Sometimes it’s better to just not say anything at all. The last time Nintendo released a statement on Tomodachi Life, there was plenty of backlash for the problematic way they chose to phrase things. Using a word like ‘strange’ in regard to, among other things caused by a glitch, the appearance of same-sex couples in the game probably wasn’t the best choice. You’d think after that mess Nintendo would learn to just stop talking about these kinds of things. That’s what most companies do.
But then, after finding out about gaymer Tye Marini’s #Miiquality movement, they went and released a statement on the issue of same-sex marriage in Tomodachi Life. A really bad one, no less:
“Nintendo never intended to make any form of social commentary with the launch of Tomodachi Life. The relationship options in the game represent a playful alternate world rather than a real-life simulation. We hope that all of our fans will see that ‘Tomodachi Life’ was intended to be a whimsical and quirky game, and that we were absolutely not trying to provide social commentary.
The ability for same-sex relationships to occur in the game was not part of the original game that launched in Japan, and that game is made up of the same code that was used to localize it for other regions outside of Japan.”
Here we go. Again.
“The ability for same-sex relationships to occur in the game was not part of the original game that launched in Japan, and that game is made up of the same code that was used to localize it for other regions outside of Japan.”
This is understandable. I never expected Nintendo to make significant changes to a pre-existing game’s code. It’s unreasonable to think that a company would spend the time and money needed to fundamentally change a game that has long since ceased development to include features that, most likely, would not make any drastic impact on their sales. Less unreasonable, perhaps, would be expecting a game company to just include same-sex options in the first place.
It’s frustrating to be sure, but not unexpected.
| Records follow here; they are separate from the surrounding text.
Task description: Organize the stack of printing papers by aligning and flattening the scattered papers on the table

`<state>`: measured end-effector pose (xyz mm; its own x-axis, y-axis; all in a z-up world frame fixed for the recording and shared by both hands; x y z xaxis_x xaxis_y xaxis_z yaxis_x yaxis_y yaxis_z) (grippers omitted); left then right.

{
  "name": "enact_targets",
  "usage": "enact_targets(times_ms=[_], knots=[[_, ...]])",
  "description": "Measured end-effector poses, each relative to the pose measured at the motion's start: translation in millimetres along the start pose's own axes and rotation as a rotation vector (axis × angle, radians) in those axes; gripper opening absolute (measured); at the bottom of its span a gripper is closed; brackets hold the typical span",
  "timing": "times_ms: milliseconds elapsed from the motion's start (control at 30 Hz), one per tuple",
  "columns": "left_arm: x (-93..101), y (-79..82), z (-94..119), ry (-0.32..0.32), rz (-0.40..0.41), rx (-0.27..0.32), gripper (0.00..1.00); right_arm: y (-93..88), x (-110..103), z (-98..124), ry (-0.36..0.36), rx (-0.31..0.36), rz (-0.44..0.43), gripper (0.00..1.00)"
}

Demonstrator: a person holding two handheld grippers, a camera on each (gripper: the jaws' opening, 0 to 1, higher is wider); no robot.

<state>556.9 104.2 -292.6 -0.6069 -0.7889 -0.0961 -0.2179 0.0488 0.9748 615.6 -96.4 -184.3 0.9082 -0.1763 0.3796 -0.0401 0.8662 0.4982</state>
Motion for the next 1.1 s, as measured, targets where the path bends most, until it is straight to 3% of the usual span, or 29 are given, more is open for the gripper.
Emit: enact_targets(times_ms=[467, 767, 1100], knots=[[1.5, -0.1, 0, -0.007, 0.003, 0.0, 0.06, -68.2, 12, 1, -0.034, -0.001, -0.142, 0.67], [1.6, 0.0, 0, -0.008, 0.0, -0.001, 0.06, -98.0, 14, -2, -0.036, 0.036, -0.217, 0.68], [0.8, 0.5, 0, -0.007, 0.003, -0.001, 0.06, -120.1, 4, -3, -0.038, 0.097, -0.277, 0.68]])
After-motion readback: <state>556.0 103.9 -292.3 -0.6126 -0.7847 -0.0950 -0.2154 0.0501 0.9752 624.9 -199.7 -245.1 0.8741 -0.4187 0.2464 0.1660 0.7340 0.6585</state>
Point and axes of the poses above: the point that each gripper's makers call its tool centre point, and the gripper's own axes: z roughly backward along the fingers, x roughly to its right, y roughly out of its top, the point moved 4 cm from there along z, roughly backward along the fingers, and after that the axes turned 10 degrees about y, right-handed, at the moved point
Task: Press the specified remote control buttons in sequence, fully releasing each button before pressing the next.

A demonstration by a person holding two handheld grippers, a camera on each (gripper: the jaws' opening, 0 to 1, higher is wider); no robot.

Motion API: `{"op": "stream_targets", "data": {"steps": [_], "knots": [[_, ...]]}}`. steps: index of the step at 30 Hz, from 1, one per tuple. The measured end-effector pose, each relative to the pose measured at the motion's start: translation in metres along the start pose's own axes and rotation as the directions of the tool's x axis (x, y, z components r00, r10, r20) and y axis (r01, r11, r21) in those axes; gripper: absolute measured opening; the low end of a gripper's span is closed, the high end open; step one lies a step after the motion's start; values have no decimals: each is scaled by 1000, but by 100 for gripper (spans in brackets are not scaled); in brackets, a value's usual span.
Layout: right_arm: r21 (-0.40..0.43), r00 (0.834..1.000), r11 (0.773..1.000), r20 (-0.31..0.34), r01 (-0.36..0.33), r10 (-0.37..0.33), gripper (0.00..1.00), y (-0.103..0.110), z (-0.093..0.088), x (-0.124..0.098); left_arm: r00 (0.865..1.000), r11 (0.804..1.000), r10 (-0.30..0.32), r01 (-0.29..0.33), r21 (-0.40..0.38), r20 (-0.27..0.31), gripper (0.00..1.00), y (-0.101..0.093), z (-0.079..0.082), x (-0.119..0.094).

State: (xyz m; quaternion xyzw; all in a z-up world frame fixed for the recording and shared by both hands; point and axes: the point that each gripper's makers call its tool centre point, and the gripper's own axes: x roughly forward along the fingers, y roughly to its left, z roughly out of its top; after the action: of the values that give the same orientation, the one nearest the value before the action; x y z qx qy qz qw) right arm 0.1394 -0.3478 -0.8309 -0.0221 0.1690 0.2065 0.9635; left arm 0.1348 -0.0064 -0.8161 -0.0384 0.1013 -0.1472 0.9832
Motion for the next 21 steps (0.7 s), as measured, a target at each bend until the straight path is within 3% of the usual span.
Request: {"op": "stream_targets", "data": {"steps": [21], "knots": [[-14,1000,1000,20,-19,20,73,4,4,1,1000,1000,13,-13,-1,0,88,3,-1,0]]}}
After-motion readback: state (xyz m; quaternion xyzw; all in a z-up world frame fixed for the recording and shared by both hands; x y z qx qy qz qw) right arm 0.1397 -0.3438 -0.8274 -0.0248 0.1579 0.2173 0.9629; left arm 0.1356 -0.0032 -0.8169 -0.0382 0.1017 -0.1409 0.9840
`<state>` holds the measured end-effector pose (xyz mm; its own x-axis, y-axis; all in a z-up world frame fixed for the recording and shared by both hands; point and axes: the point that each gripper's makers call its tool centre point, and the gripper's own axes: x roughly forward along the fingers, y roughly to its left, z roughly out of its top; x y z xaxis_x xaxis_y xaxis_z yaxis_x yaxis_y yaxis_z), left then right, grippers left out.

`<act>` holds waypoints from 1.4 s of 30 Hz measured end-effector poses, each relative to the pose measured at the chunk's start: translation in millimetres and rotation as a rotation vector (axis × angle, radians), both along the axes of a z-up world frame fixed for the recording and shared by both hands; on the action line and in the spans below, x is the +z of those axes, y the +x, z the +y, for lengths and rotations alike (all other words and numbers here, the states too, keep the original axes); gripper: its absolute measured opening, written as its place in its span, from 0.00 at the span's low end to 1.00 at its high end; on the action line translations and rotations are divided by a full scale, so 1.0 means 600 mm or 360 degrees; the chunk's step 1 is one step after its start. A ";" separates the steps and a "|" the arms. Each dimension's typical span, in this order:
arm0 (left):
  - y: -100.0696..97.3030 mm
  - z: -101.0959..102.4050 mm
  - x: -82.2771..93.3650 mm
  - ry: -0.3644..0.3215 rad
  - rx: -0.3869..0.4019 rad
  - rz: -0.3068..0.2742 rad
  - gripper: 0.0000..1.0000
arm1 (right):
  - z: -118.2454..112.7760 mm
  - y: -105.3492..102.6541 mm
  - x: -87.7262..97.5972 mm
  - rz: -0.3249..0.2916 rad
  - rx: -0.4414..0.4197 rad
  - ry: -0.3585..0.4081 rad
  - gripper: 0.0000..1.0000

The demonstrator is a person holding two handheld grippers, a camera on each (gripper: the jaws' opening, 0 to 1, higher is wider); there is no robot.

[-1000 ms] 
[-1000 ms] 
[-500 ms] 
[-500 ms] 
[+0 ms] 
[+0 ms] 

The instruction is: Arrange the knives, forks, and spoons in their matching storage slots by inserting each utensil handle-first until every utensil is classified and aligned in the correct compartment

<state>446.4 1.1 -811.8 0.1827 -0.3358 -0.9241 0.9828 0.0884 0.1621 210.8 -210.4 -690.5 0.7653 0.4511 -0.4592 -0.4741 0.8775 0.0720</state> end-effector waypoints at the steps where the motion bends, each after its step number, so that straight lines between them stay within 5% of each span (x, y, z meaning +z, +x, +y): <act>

The video game business is, just that, a business.However, if Nintendo intends to keep their business separate from politics then they might want to hire a new person to write these statements. Or maybe they should just not write them at all.
“Nintendo never intended to make any form of social commentary with the launch of Tomodachi Life. The relationship options in the game represent a playful alternate world rather than a real-life simulation. We hope that all of our fans will see that ‘Tomodachi Life’ was intended to be a whimsical and quirky game, and that we were absolutely not trying to provide social commentary.”
Just…-sigh-I don’t know how many times I have to say this, Nintendo: Ignoring the issue of same-sex marriage and relationships is the same as siding against it. It’s as simple as that.
Would including same-sex options in the game have been social commentary? YES. The comment would have been that LGBT players are just as valid as the rest of the people playing Tomodachi Life. Not including same-sex options comments that the needs, not to mention dollars, of gamers like Tye Marini aren’t important to Nintendo.
The only truly neutral option would be to not include any relationships in the game. Look at Animal Crossing or Disney Magical World, similar in genre but both allow players the freedom to express themselves as they please. Apparently defying gender norms is only acceptable until relationships, babies, and family-making enter the equation.
So Nintendo says that Tomodachi Life is not a ‘real-life simulation’ as their defense. If that’s the case then the ‘playful alternate world’ that Nintendo has created is one where gay people aren’t welcome, or even considered. You exhaust me, Nintendo. In the bleak, gritty, homogenous gaming landscape your games offer a colorful, light-hearted oasis with nary a five o’clock shadow to be seen. Then you go and do things like this
But there is some hope. Nintendo’s statement continues,
“We have heard and thoughtfully considered all the responses. We will continue to listen and think about the feedback. We’re using this as an opportunity to better understand our consumers and their expectations of us at all levels of the organization. We have been looking to broaden our approach to development whenever possible as we put all our energy into continuing to develop fun games that will surprise and delight players.”
So in as vague a phrasing as possible Nintendo has left the door open. Nintendo, please take this as a learning opportunity and actually learn something from it. As I said the last time I wrote on this story, the true value in #Miiquality isn’t in getting Nintendo to alter the game. That, to me, was never a real possibility. The real value would be in inspiring some change; forcing Nintendo to finally acknowledge its queer fans.